What is needed:
Within the entries below, every line containing "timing" is to be copied.

######

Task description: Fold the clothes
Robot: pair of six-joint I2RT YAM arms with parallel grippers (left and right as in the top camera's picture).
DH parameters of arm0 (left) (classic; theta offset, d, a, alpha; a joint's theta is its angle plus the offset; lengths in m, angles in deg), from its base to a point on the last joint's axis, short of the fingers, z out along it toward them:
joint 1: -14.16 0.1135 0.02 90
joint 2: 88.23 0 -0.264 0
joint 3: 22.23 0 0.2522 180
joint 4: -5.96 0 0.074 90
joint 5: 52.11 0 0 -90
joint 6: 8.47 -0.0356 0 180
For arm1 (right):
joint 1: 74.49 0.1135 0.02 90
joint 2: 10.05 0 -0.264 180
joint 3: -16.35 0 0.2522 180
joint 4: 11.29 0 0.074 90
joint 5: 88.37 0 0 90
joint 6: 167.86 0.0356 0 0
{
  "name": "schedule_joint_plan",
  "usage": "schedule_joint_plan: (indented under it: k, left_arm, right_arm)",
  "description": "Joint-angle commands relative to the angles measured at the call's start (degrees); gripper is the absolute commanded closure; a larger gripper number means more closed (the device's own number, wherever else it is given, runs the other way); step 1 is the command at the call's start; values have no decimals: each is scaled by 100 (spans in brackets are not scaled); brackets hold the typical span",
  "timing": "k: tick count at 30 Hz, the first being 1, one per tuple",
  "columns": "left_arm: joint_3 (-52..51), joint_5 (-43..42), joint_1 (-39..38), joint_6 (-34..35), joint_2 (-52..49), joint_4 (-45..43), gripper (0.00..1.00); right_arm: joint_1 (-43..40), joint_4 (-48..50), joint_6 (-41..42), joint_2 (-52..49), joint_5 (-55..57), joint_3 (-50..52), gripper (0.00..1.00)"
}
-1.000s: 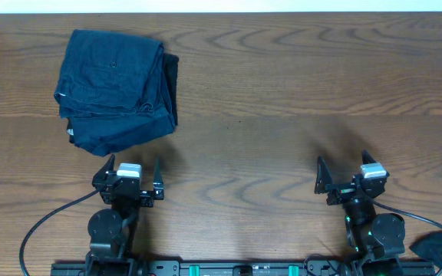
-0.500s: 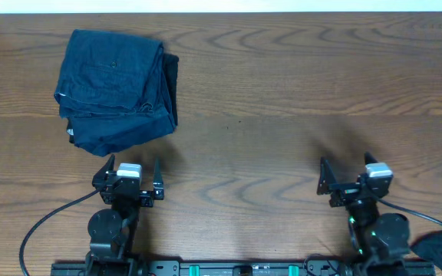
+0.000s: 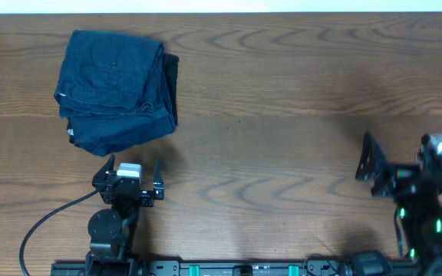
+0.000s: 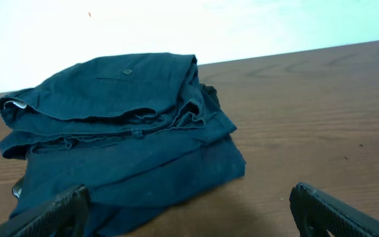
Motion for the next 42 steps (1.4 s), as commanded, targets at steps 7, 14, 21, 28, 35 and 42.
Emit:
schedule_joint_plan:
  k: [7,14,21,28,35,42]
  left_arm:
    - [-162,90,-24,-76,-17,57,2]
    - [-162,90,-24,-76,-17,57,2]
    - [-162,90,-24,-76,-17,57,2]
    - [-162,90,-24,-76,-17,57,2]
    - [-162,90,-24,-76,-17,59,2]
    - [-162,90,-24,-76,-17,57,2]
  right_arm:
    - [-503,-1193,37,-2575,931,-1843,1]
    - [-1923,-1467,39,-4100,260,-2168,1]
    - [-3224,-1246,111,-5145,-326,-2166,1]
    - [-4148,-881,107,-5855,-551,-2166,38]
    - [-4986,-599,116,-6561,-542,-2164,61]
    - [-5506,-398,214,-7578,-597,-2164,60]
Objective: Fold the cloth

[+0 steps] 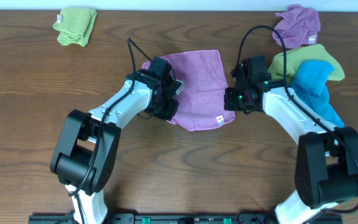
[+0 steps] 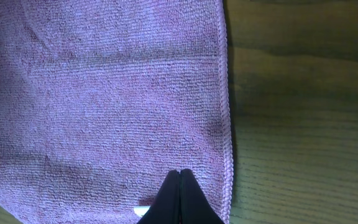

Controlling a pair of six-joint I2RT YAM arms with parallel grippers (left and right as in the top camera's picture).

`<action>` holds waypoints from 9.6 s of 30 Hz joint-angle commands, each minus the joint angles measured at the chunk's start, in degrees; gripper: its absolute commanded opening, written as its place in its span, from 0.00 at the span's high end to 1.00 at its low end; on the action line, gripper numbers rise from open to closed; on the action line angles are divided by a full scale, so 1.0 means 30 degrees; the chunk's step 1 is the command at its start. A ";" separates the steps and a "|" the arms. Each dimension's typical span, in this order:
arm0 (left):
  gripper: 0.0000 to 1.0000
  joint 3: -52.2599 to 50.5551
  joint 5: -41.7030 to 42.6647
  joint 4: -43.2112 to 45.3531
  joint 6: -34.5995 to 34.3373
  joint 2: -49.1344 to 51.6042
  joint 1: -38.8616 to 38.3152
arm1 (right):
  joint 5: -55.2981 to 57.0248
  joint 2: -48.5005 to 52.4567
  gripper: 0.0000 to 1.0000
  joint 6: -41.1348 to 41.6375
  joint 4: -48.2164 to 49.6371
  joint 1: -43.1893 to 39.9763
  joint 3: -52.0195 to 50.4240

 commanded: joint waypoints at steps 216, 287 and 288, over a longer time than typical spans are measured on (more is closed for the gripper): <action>0.05 -0.1778 0.7854 -0.4160 -0.0452 -0.9173 0.5093 | 0.0248 -1.4462 0.77 -0.2419 -1.0389 0.1355 -0.0882; 0.55 -1.2531 1.1956 1.0047 -0.7089 -0.1246 1.0885 | -1.2233 0.0277 0.70 0.5136 1.0506 -0.2739 -0.9515; 0.64 -1.2524 1.1963 1.0047 -0.7096 -0.1246 1.0885 | -1.2218 0.0321 0.88 0.5173 1.0528 -0.2747 -0.9471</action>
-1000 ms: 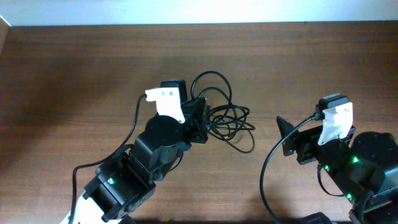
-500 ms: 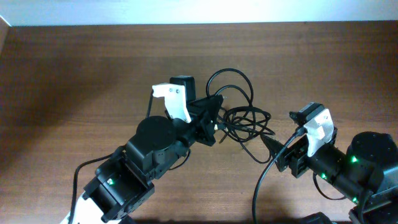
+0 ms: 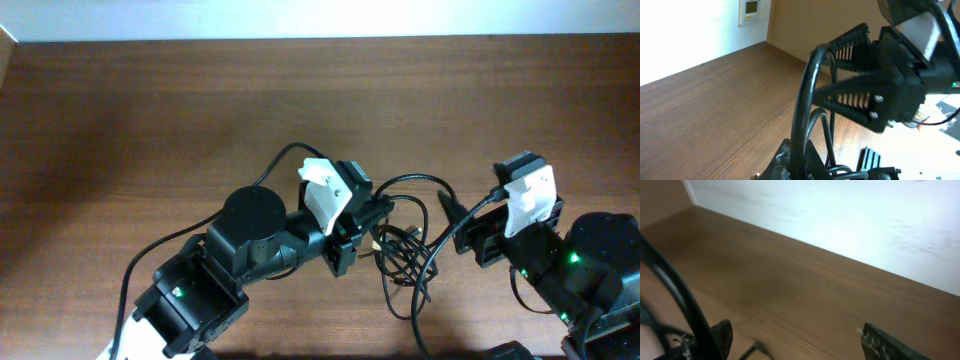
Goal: Untangle cables
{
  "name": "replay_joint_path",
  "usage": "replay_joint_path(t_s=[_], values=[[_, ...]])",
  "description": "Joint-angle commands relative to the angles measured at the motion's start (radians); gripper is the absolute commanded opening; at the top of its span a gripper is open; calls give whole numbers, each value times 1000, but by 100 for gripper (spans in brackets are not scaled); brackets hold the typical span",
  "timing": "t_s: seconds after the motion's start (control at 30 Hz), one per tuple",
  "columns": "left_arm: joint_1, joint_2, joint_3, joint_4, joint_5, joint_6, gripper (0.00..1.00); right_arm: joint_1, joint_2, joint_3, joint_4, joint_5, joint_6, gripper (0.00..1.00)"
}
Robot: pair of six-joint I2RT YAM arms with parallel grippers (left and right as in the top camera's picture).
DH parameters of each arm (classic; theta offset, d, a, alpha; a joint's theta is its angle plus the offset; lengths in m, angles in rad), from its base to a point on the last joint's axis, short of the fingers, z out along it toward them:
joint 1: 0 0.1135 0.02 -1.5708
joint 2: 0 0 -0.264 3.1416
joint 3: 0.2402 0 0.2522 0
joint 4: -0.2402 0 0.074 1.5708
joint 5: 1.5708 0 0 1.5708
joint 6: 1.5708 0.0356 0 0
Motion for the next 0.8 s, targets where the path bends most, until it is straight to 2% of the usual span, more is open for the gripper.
replay_joint_path(t_s=[0.0, 0.1, 0.17, 0.23, 0.27, 0.3, 0.4, 0.47, 0.53, 0.63, 0.73, 0.77], values=[[3, -15, 5, 10, 85, 63, 0, -2, -1, 8, -24, 265, 13, 81], [3, -15, 5, -18, 97, 114, 0, -2, -1, 8, -36, 680, 129, 81], [3, -15, 5, -46, 32, 117, 0, -2, -1, 8, -35, 719, 143, 82], [3, -15, 5, -34, 12, 116, 0, -2, -1, 8, -42, 601, 143, 88], [3, -15, 5, -21, -3, 115, 0, -2, -1, 8, -58, 481, 142, 92], [3, -15, 5, -21, -57, 80, 0, -2, -1, 8, -72, 407, 138, 95], [3, -15, 5, -21, -251, -69, 0, -2, -1, 8, -131, 277, 135, 98], [3, -15, 5, -21, -388, -214, 0, -2, -1, 8, -173, 204, 134, 98], [3, -15, 5, -21, -459, -305, 0, -2, -1, 8, -205, 93, 83, 98], [3, -23, 5, 8, -455, -308, 0, -2, -1, 7, -229, 45, 51, 98], [3, -35, 5, 58, -421, -307, 0, -2, 0, 7, -235, -134, -23, 98], [3, -35, 5, 74, -385, -307, 0, -2, 3, 7, -235, -138, -23, 98]])
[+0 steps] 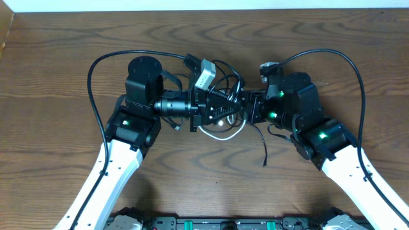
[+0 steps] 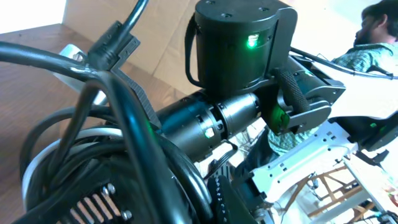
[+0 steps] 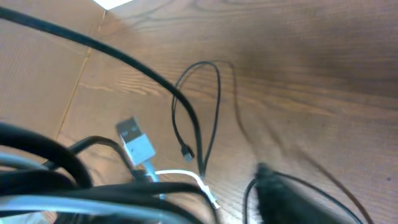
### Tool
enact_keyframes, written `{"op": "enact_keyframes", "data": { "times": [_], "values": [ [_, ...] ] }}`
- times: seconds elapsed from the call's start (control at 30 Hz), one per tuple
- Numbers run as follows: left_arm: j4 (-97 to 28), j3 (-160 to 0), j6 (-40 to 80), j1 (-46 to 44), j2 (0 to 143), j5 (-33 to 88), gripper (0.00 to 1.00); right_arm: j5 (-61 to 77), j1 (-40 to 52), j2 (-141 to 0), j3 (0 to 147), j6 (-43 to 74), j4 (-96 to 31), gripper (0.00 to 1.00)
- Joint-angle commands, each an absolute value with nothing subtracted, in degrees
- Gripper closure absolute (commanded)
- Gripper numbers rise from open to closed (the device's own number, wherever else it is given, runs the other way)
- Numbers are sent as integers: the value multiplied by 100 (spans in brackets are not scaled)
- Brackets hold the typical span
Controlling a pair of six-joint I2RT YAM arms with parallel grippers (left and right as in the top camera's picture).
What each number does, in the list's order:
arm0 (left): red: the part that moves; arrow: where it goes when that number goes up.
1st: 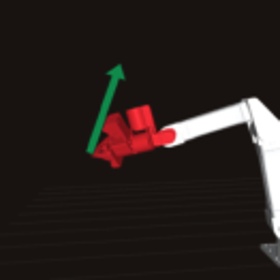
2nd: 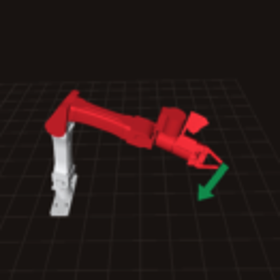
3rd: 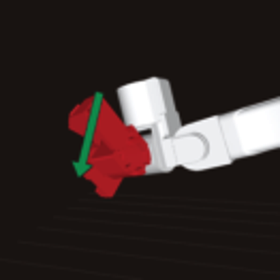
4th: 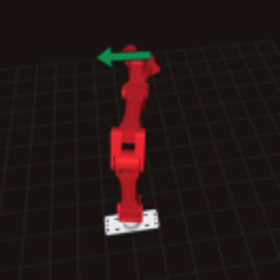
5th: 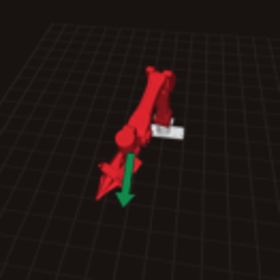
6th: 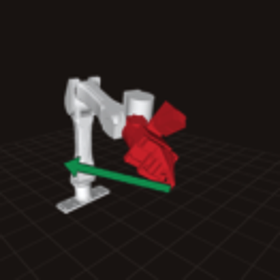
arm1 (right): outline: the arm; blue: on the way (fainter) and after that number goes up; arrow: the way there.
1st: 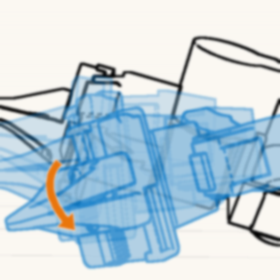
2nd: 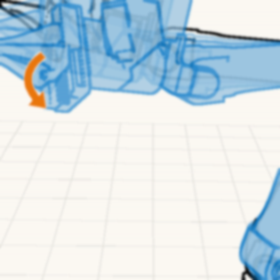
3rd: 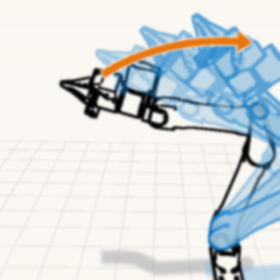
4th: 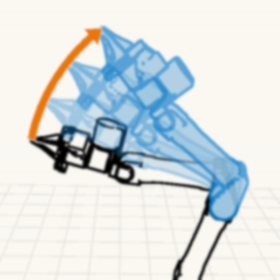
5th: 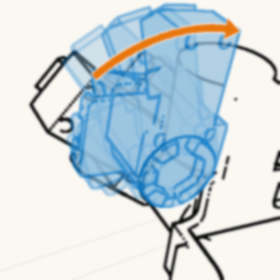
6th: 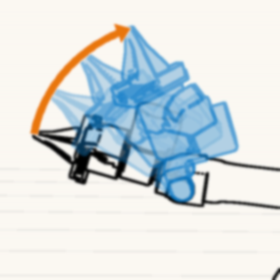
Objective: Untangle cables
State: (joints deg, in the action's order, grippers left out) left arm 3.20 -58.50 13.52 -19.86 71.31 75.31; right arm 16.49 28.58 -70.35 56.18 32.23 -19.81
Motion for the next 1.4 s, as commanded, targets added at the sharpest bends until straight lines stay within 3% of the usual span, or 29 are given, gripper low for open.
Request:
{"op": "enact_keyframes", "data": {
  "times": [0.0, 0.43, 0.77, 0.83, 0.97, 1.23, 1.37],
  "values": [
    [379, -5948, 1420, -1962, 7072, 7861, 92, 1555, 2803, -6847, 5647, 3210, -2128, 40],
    [423, -5948, 1420, -1855, 7072, 7391, 92, 3544, 2174, -6160, 5647, 3212, -2335, 30],
    [648, -5948, 1426, -1872, 7070, 8058, 92, 3577, 2187, -6405, 5647, 3430, -1494, 28],
    [681, -5948, 1435, -1872, 7070, 8138, 92, 3618, 2185, -6508, 5647, 3424, -1422, 37],
    [849, -5948, 1533, -1870, 7065, 8364, 92, 3616, 2171, -6766, 5647, 3094, -1511, 99],
    [1085, -5948, 1529, -1863, 7072, 8370, 91, 3594, 2058, -6794, 5647, 2646, -1872, 99],
    [1079, -5946, 1529, -1859, 7072, 8051, 77, 3599, 1907, -6672, 5647, 2563, -2327, 99]
  ]
}}
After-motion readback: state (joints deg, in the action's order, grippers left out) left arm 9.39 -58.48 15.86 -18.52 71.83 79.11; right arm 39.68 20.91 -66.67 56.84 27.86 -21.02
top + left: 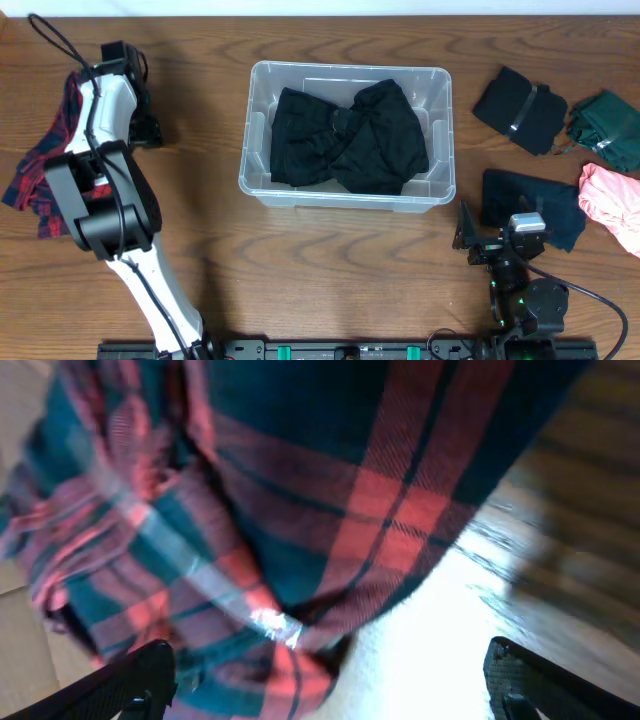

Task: Pack container
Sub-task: 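Move the left gripper back and grasp the red plaid shirt, then lift the plaid shirt and carry it over the bin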

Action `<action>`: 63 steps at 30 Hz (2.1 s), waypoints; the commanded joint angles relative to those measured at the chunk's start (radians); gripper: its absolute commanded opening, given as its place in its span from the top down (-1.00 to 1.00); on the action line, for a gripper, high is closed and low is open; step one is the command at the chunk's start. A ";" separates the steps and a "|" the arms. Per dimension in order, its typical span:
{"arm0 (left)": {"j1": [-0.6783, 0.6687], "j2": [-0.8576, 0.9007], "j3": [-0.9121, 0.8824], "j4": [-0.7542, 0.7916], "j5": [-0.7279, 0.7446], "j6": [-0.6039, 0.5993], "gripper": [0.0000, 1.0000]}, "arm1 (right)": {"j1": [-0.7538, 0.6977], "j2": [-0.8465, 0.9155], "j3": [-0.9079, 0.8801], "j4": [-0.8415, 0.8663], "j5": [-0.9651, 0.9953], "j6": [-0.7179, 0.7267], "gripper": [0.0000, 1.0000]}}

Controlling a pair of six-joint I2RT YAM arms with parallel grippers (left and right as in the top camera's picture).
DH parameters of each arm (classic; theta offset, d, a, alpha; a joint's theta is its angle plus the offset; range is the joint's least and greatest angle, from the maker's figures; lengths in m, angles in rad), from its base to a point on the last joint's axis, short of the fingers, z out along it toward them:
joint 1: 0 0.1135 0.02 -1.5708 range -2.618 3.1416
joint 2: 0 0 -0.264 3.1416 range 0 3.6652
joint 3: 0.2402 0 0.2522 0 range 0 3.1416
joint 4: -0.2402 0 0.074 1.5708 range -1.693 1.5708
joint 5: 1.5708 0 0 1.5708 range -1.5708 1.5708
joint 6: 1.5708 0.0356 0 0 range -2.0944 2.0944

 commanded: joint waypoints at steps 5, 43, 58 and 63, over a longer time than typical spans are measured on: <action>0.027 0.050 -0.004 0.032 -0.062 0.013 -0.97 | -0.002 -0.005 -0.003 -0.003 0.000 -0.011 -0.99; 0.042 -0.035 0.002 0.159 -0.084 -0.137 0.88 | -0.002 -0.005 -0.003 -0.003 0.000 -0.011 -0.99; -0.158 -0.641 0.002 0.137 0.275 0.140 0.88 | -0.002 -0.005 -0.003 -0.002 0.000 -0.011 -0.99; -0.367 -0.757 0.002 0.129 0.291 0.233 0.88 | -0.002 -0.005 -0.003 -0.002 0.000 -0.011 -0.98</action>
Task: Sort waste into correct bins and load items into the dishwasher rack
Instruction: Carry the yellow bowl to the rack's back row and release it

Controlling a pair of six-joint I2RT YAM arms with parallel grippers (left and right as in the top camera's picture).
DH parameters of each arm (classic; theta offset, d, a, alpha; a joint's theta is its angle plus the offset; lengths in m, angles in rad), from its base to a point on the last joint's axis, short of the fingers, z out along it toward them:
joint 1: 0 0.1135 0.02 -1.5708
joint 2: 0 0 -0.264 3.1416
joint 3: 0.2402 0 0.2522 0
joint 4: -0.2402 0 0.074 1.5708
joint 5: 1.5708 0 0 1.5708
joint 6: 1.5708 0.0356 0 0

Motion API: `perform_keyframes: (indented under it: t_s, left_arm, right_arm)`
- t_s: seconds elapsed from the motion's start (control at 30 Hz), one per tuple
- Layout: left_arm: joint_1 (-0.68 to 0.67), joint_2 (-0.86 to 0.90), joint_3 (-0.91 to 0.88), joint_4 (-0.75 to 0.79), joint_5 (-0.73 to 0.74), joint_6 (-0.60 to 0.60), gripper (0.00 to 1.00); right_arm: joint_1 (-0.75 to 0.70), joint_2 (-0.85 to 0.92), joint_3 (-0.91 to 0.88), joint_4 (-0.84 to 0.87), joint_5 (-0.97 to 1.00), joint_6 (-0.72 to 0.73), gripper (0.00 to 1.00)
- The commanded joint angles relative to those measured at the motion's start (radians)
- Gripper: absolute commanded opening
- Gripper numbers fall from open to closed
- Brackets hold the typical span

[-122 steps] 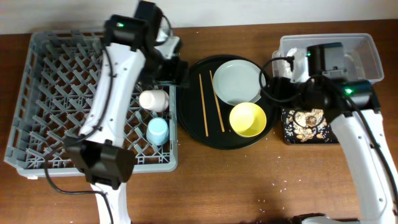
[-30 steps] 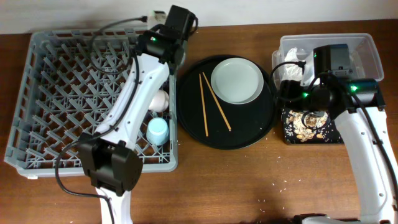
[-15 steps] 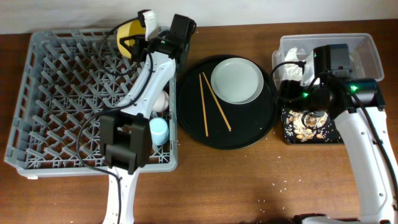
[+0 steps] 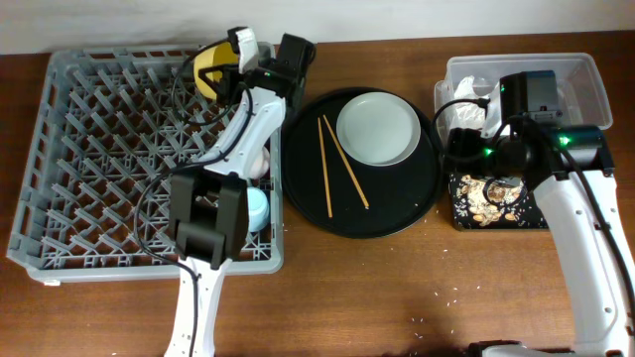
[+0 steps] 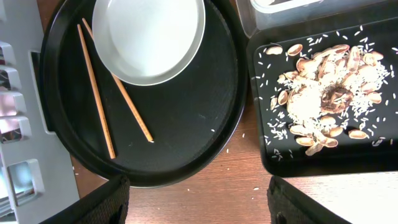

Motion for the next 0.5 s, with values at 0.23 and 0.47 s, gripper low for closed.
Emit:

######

Output for this task:
  "timing": "k: tick count at 30 Hz, the first being 1, one per tuple",
  "timing": "t_s: seconds after the motion's start (control at 30 Hz), one per tuple",

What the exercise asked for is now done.